My question is in regards to the behavior of the "Unique Only" option.
In an effort to retrieve all 3' UTRs, and the accompanying 100 bp
upstream on the transcripts I gave the following parameters...my
database of choice was the Ensembl NCBI36 database:
$query->setDataset("hsapiens_gene_ensembl");
$query->addFilter("upstream_flank", ["100"]);
$query->addAttribute("ensembl_gene_id");
$query->addAttribute("ensembl_transcript_id");
$query->addAttribute("3utr");
$query->addAttribute("external_gene_id");
$query->addAttribute("external_gene_db");
$query->addAttribute("chromosome_name");
$query->addAttribute("start_position");
$query->addAttribute("end_position");
$query->addAttribute("biotype");
$query->addAttribute("transcript_start");
$query->addAttribute("transcript_end");
$query->addAttribute("ensembl_exon_id");
$query->addAttribute("exon_chrom_start");
$query->addAttribute("exon_chrom_end");
$query->addAttribute("strand");
$query->addAttribute("rank");
This retrieves 61356 sequences, which is equal to the number of
sequences retrieved when all 3'UTRs are called without the 100 bp
flanking...bravo.
Now, I was curious about what might happen if I fetch the "Unique rows
only".
When I flag "Unique Only" as true and I fetch all 3' UTRs with 100 bp
upstream then I get only 8916 sequences.
OK, fair enough...
BUT when I I flag "Unique Only" as true and fetch all 3' UTRs WITHOUT
the 100 bp flanking upstream then I get 14322 sequences.
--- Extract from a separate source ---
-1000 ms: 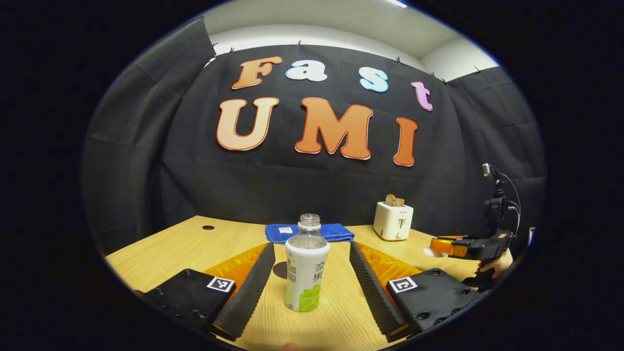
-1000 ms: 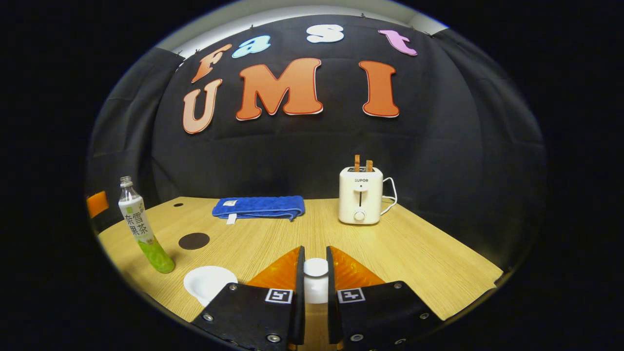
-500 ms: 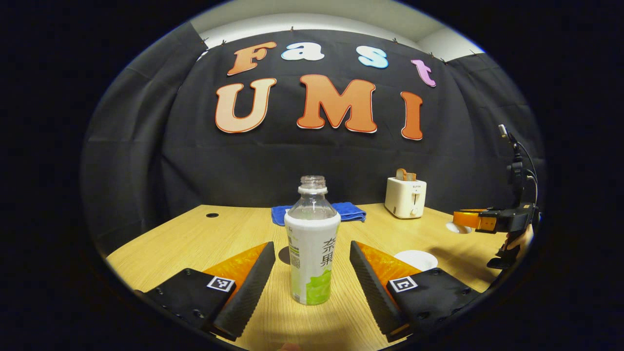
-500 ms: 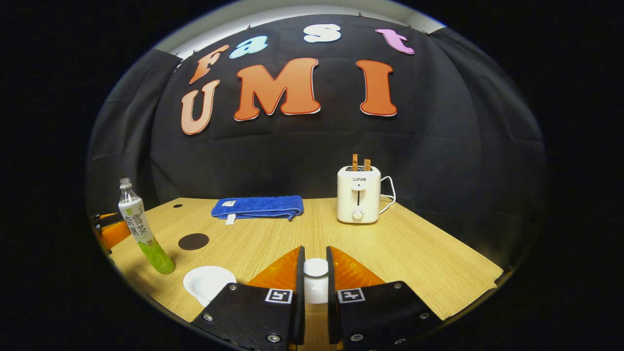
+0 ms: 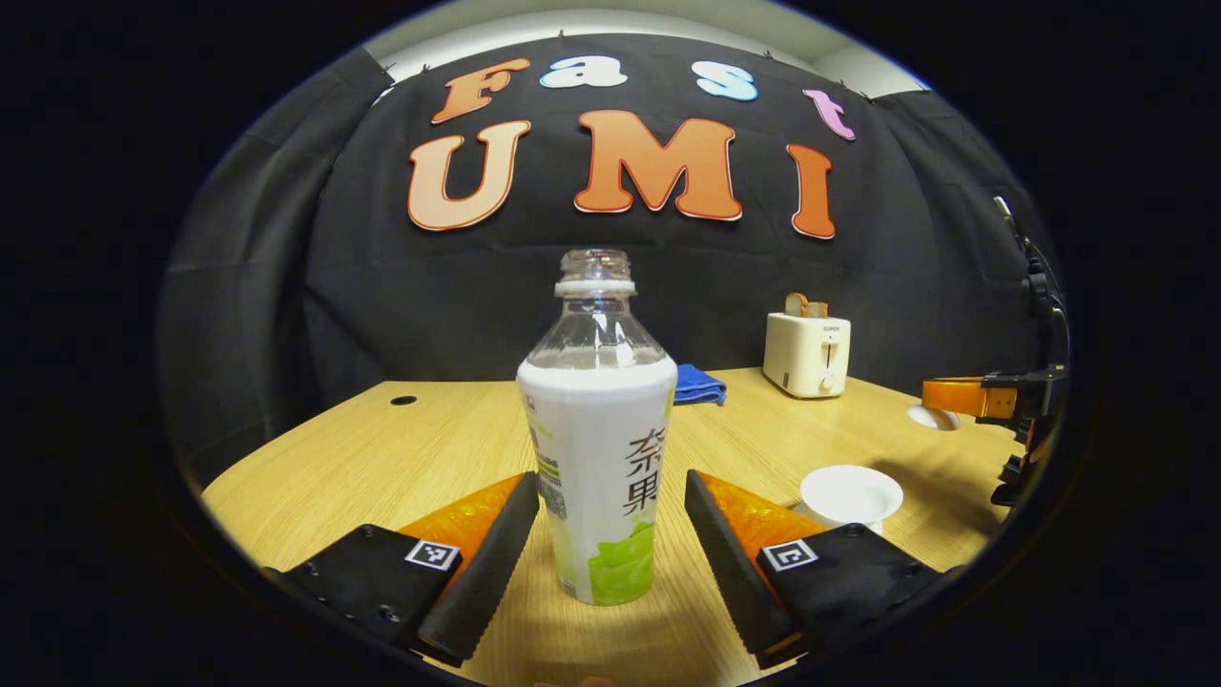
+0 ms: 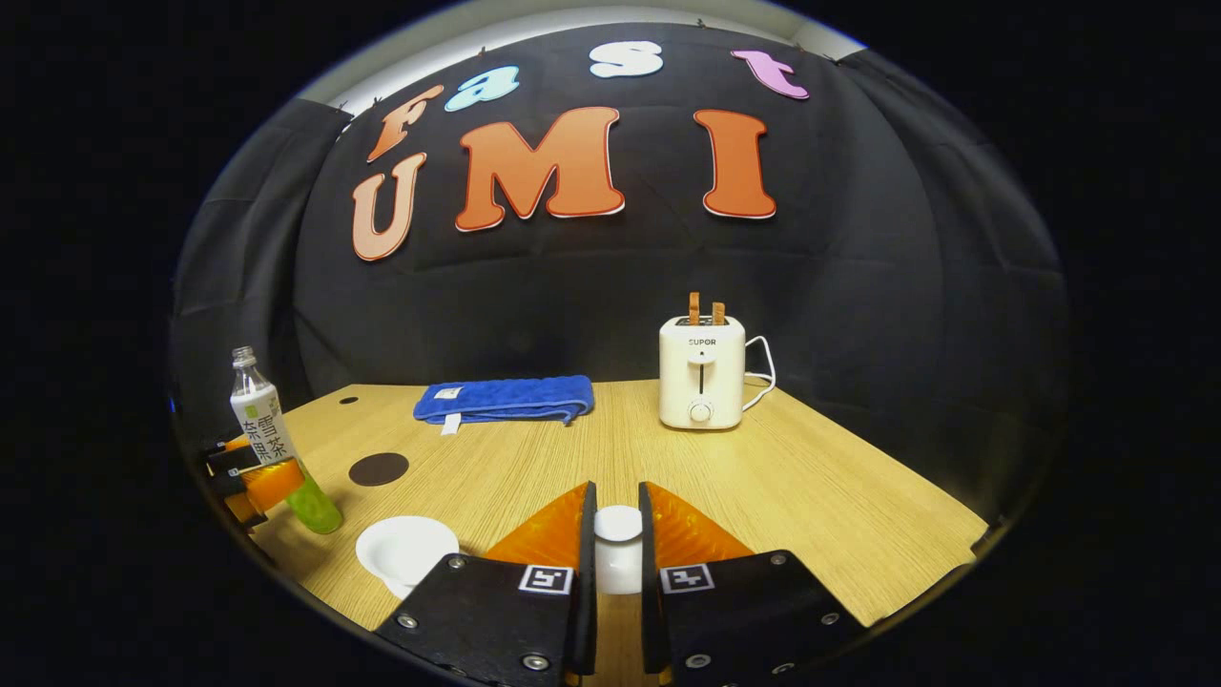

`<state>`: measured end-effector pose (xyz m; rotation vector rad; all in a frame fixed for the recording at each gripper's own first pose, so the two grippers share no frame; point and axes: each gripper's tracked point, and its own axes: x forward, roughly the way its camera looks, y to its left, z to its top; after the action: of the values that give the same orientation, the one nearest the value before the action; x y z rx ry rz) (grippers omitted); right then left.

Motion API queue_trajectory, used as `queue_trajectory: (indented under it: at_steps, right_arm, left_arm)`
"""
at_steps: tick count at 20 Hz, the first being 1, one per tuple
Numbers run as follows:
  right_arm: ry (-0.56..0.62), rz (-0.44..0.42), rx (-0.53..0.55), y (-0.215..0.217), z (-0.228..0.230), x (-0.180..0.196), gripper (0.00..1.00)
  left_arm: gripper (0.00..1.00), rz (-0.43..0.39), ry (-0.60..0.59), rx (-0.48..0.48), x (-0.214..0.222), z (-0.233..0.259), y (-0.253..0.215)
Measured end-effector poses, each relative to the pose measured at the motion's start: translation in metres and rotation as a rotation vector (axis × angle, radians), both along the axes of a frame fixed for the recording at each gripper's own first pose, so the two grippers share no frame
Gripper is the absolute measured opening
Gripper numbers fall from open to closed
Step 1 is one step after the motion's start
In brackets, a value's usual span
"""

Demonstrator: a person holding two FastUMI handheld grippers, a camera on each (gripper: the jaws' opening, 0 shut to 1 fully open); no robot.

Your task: Open the teacup lid with one hand, grasp the water bottle and pour water into the teacup with the other hand; after pouring, place the water bottle on the coaster and then close the teacup lid.

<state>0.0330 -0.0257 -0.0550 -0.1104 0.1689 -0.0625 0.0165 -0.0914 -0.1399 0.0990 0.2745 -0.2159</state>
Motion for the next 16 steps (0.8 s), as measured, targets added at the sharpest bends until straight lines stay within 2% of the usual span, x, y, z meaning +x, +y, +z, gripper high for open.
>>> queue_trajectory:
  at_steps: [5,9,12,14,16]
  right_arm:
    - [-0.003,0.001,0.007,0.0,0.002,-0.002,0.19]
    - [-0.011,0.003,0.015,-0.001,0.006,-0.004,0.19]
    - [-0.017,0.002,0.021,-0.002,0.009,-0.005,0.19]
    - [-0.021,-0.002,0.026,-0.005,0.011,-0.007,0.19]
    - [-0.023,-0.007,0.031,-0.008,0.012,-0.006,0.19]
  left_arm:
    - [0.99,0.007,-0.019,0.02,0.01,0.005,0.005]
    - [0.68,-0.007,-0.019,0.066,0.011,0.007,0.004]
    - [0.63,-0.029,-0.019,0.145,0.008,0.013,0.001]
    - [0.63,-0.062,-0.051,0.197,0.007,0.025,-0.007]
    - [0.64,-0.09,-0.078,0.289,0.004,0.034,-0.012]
This does not make sense to me because I would expect to retrieve more
unique sequences when I have the 100 bp upstream, which adds complexity
to the sequence and should yield more unique hits.
I cannot figure out why I am getting the behavior described above.
Could someone point me in the direction of some good documentation on
this and/or explain to me the behavior I am observing?
Thank You!
-Lee Brooks